I’d heard it said that you had a better chance of surviving cardiac arrest at Casa Marina than you did at the University of Havana Medical School.

Page 013

“I won’t deny that things could be better. But every revolution smokes well before it turns to ash. Yours will be like all the others that went before. I guarantee it.” Melba was shaking her pretty head, but warming to my subject, I kept on going: “Because when someone talks about building a better society, you can bet he’s planning to use a couple of sticks of dynamite.”

Page 015

It wasn’t that she wanted me. I can never figure why a woman wants a man at all—not when women look the way they do. It was just that she was young and scared and lonely and wanted someone—anyone would have done, probably—to hold her and make her feel like the world cared about her. I get like that myself sometimes: You’re born alone and you die alone, and the rest of the time you’re on your own.

Page 020

After about three or four hours it got dark and I could see the lights of the U.S. naval base at Guantánamo, twinkling on our port side.

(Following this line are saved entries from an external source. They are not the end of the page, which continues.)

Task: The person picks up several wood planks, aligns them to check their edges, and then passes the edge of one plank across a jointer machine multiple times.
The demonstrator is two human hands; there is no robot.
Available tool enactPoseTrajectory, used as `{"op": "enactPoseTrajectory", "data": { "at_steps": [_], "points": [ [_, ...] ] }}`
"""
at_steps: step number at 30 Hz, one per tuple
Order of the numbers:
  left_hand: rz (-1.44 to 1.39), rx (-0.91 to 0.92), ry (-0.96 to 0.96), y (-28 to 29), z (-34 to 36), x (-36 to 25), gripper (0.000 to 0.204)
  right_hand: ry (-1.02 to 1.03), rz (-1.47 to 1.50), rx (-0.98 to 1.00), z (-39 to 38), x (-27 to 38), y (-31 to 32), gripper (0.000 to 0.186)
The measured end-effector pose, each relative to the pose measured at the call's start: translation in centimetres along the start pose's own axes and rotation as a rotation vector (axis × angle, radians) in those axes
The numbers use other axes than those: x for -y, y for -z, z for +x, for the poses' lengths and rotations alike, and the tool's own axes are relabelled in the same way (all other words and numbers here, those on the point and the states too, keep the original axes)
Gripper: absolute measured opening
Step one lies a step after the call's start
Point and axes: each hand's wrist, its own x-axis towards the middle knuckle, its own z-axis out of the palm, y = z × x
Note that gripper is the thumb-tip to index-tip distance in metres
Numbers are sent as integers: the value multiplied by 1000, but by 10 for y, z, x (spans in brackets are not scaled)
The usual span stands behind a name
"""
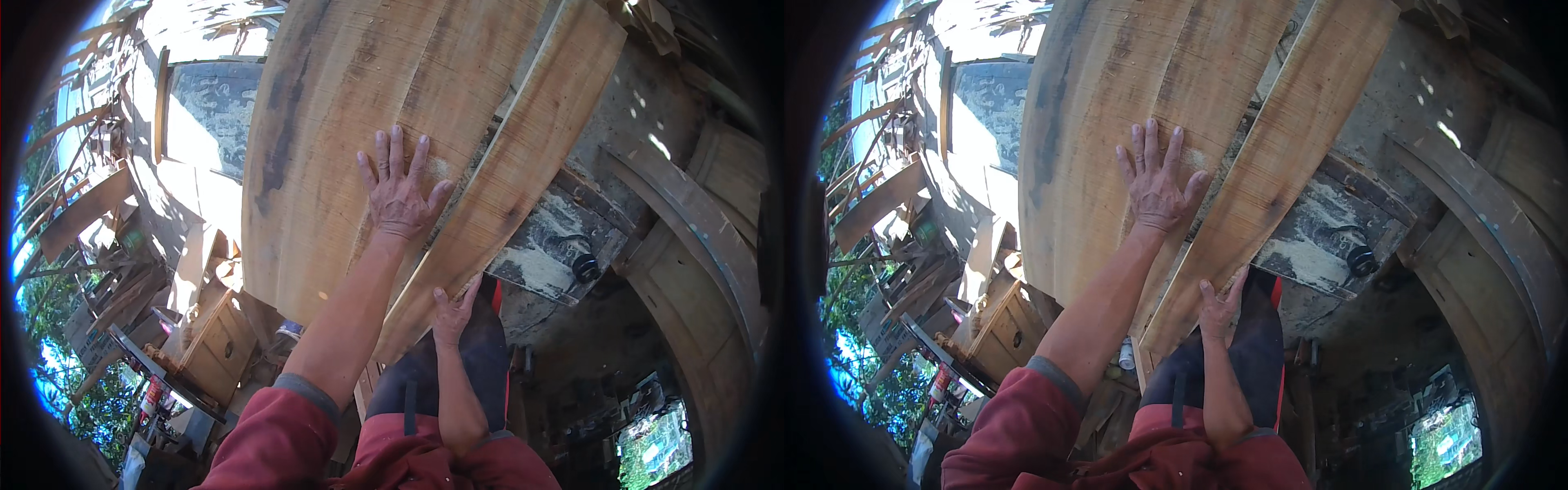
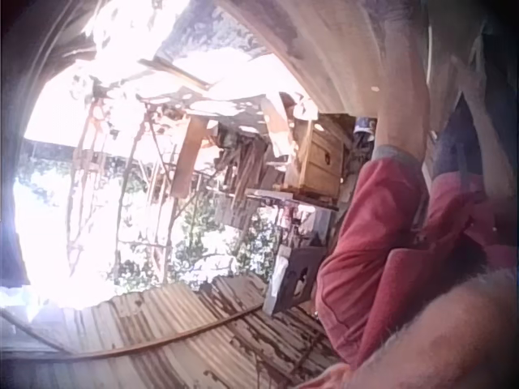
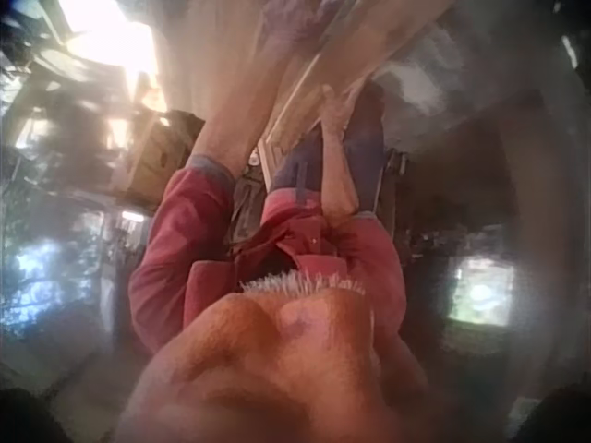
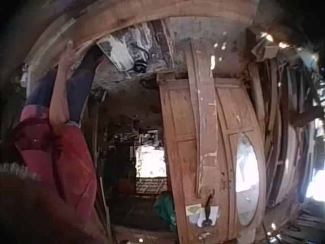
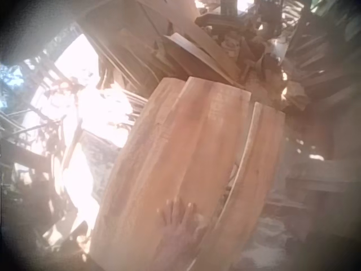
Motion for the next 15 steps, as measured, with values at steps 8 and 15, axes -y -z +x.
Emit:
{"op": "enactPoseTrajectory", "data": {
  "at_steps": [8,15],
  "points": [
    [19,1,2,-6,2,4,81,52,79,27,15,30,-9,86],
    [7,10,-12,-2,0,0,98,165,-242,6,20,6,-5,83]
  ]
}}
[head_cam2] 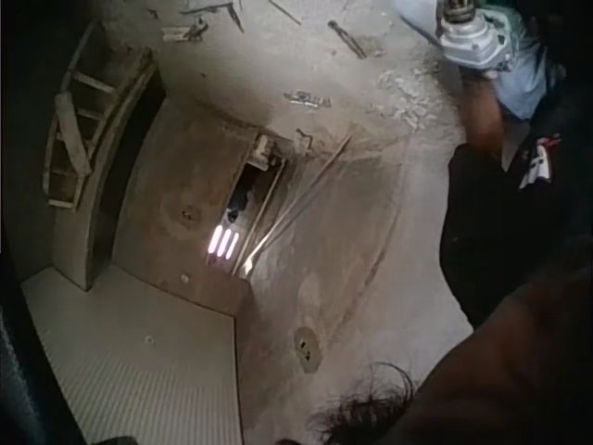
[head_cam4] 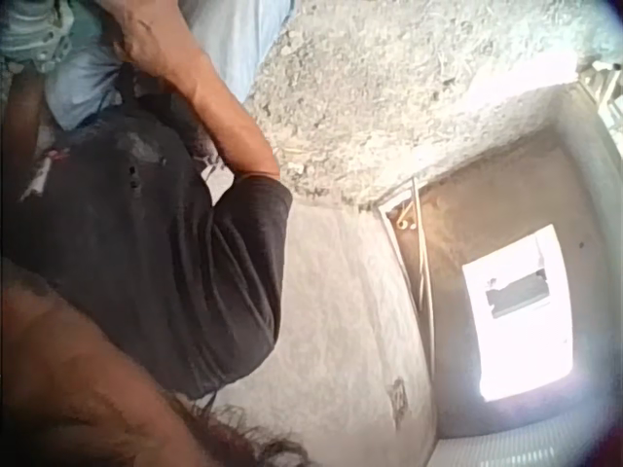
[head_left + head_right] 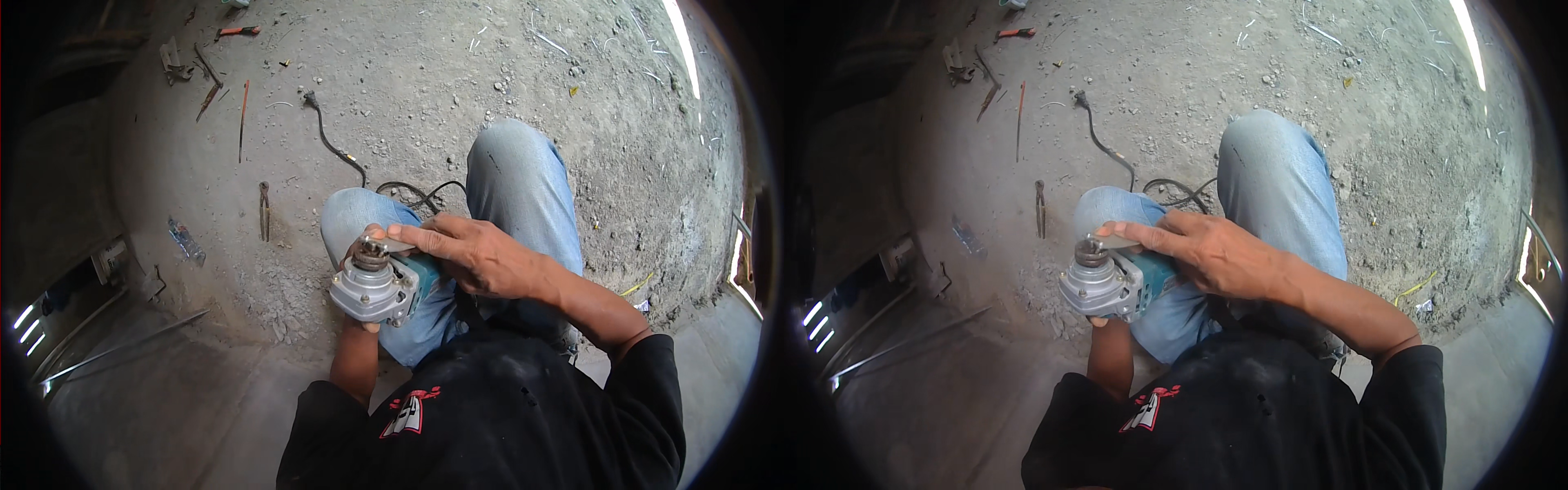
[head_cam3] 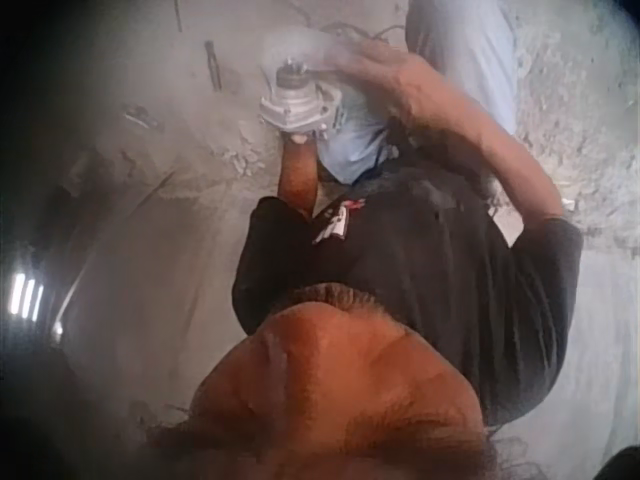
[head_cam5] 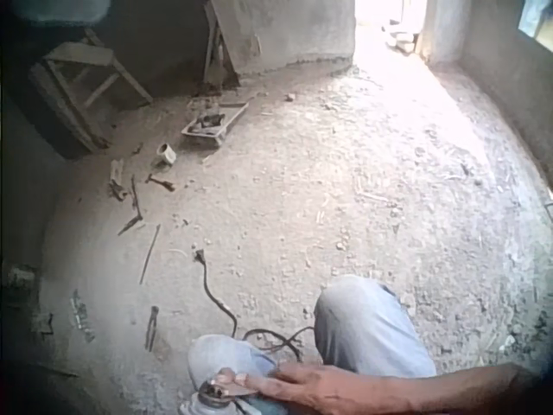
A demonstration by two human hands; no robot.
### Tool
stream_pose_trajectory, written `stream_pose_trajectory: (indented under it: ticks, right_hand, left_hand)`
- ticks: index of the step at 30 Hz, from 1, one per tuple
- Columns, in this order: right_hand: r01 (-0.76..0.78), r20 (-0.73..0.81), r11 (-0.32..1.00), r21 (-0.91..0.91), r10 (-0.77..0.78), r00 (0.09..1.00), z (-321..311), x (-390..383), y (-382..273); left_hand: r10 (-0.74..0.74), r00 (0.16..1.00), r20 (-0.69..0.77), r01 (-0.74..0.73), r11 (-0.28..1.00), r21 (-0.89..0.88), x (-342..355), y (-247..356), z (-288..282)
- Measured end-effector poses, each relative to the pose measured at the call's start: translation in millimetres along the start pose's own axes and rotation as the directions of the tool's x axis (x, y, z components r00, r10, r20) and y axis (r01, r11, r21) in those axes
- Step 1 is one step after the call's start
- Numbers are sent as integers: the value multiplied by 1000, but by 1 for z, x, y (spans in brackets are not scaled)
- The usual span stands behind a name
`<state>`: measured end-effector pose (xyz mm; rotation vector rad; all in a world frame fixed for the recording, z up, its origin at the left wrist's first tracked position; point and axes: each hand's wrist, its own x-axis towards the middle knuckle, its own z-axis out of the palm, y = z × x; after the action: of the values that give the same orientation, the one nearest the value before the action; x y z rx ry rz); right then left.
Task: The person holds an angle grinder and uses a specialized wrench to tighten or adjust the locking nut on the spindle. The person handles a small metal shim or part, placing it onto the tool's head before continuing to use the wrench to secure the components.
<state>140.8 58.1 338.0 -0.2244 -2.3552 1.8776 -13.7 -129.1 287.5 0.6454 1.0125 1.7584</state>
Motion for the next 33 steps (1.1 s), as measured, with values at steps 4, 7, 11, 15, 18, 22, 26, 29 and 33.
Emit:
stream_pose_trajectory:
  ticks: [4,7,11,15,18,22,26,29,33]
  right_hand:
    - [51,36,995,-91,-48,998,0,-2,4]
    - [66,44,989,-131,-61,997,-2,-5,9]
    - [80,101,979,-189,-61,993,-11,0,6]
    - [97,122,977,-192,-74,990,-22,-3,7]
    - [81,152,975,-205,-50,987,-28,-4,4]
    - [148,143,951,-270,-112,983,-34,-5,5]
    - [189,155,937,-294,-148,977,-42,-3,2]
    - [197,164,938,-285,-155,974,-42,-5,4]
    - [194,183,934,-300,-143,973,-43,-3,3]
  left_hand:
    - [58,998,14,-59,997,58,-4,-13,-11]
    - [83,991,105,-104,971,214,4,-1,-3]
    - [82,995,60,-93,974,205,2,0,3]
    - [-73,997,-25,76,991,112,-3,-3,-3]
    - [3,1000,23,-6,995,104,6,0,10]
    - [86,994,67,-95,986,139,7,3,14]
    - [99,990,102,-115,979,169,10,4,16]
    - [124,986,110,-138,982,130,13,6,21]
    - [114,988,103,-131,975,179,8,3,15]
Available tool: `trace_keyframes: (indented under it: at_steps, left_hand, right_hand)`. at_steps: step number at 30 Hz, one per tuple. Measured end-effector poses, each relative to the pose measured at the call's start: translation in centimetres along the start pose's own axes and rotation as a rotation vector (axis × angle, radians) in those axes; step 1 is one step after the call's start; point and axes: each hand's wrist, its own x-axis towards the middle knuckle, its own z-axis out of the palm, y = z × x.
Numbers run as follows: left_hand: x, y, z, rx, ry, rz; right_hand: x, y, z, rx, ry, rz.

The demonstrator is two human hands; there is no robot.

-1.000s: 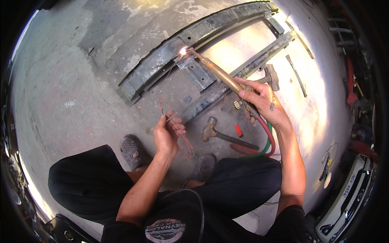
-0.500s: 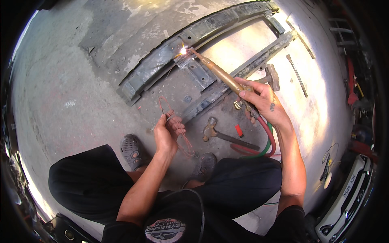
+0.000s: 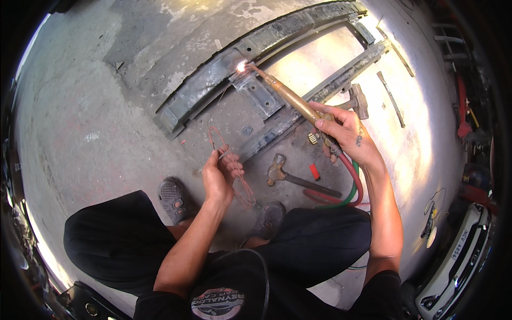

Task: The person uses a welding torch to join metal pieces on the floor, feeding a thin wire into the molten pool while seated.

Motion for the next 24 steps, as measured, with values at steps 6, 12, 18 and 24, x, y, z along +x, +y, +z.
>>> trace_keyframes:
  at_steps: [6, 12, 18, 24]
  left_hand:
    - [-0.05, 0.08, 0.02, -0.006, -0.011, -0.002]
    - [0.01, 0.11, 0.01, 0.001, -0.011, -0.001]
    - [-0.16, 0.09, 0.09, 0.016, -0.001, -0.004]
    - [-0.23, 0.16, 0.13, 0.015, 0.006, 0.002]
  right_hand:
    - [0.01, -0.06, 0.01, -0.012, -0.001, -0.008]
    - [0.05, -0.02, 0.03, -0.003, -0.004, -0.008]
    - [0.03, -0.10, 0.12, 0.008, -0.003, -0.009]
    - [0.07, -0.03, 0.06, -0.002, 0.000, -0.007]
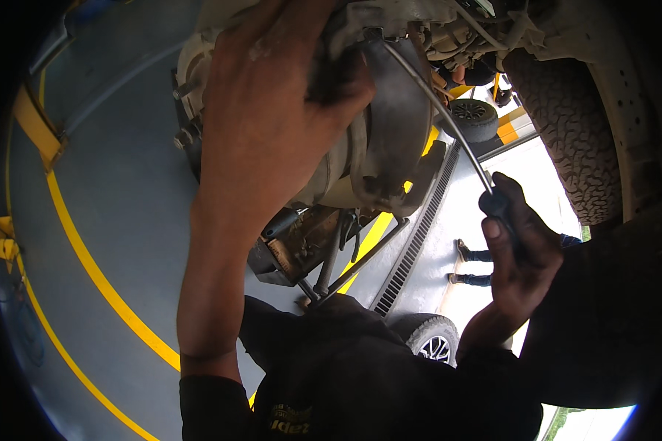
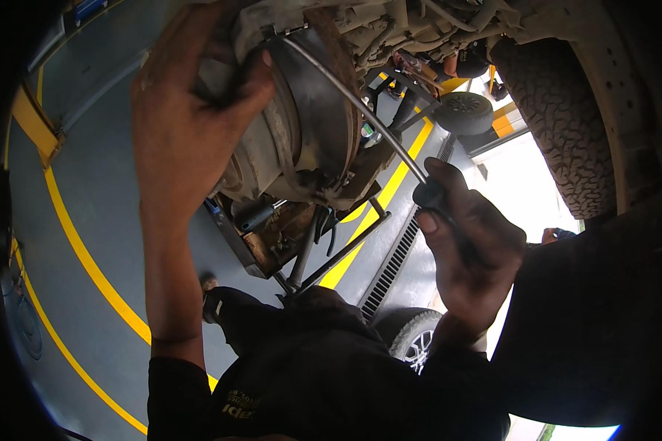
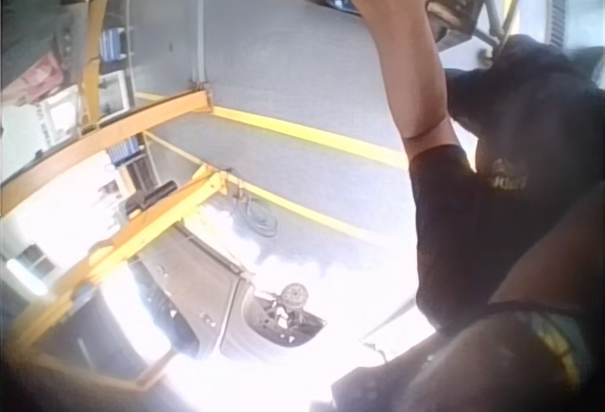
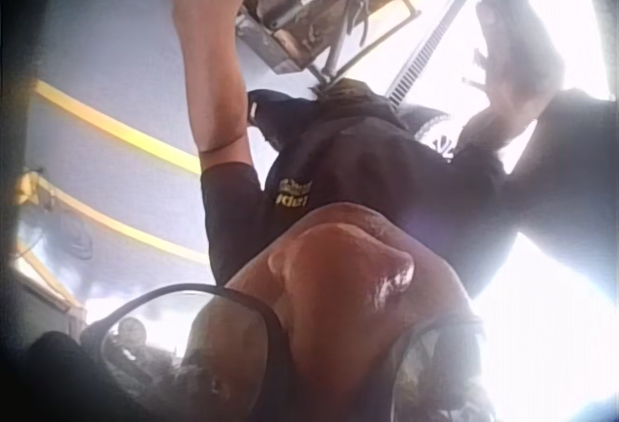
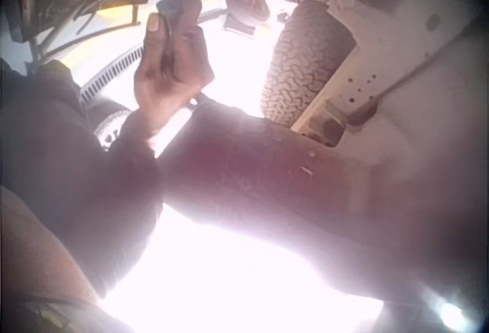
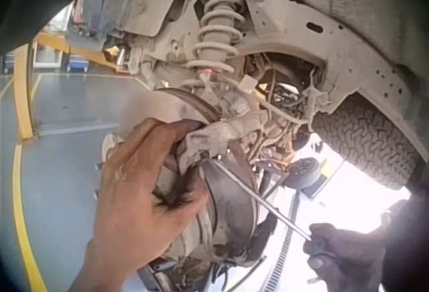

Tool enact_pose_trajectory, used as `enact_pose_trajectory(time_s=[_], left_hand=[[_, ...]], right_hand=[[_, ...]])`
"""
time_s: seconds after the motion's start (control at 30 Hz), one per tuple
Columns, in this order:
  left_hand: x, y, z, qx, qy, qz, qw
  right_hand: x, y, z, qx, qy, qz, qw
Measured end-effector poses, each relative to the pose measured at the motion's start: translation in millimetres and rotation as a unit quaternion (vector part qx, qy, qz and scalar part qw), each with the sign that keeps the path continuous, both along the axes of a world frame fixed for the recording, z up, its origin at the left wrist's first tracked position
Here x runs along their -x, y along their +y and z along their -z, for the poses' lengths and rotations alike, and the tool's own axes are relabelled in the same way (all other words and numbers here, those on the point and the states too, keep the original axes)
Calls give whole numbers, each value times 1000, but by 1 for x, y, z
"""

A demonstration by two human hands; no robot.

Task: The person removes a brake caliper from a vehicle's wheel assembly using a wrench and hammer, then installs a new brake pad. The person works on the brake rotor and caliper assembly while the vehicle is elevated on a lift.

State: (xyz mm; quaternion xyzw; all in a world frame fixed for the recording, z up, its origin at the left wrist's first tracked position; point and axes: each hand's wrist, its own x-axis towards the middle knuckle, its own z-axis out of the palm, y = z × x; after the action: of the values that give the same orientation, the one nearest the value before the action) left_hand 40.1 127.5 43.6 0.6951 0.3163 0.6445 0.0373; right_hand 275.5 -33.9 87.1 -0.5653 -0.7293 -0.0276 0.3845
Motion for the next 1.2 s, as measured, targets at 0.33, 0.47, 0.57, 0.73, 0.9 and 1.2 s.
enact_pose_trajectory(time_s=[0.33, 0.47, 0.57, 0.73, 0.9, 1.2], left_hand=[[-2, 0, 0, -13, -40, 45, 998], [-1, 0, 0, -70, -19, 15, 997], [-1, 6, 3, -67, -44, 39, 996], [-9, -5, -1, -16, 5, -34, 999], [-15, -8, -3, -8, 26, -71, 997], [-18, -16, 3, 22, 44, -102, 994]], right_hand=[[4, -3, 5, 0, -10, -14, 1000], [12, -11, 7, 15, -64, 31, 997], [18, -10, 3, 20, -99, 51, 994], [15, -6, 16, 31, -22, 35, 999], [8, -7, 43, 21, 201, -5, 979], [21, -60, 194, 23, 277, -7, 961]])
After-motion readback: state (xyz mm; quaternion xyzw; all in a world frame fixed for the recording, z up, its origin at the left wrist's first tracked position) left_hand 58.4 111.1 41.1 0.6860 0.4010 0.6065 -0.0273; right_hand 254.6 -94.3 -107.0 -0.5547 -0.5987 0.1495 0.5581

It was like staring at the ancient stars of some near galaxy that was at the same time a vision of the future in which American democracy ruled the world with a Colt in one hand and a stick of chewing gum in the other.

Page 033

You can stand being locked up almost anywhere so long as you manage to establish some sort of a routine.

Page 043

I got a good view of the Statue of Liberty as we took off. I had the peculiar idea that the lady in the toga was giving the Hitler salute. At the very least, I figured the book under her left arm was missing a few important pages.

Page 045

The fact was, they were wearing uniforms but they didn’t belong to the U.S. military; they were Pentagon bureaucrats, prosecutors from the American Department of Defense. Only in America could they have given lawyers a uniform.

Page 061

[R]emember what Goethe said. He said the greatest happiness for us Germans is to understand what we can understand and then, having done so, to do what we’re fucking told.”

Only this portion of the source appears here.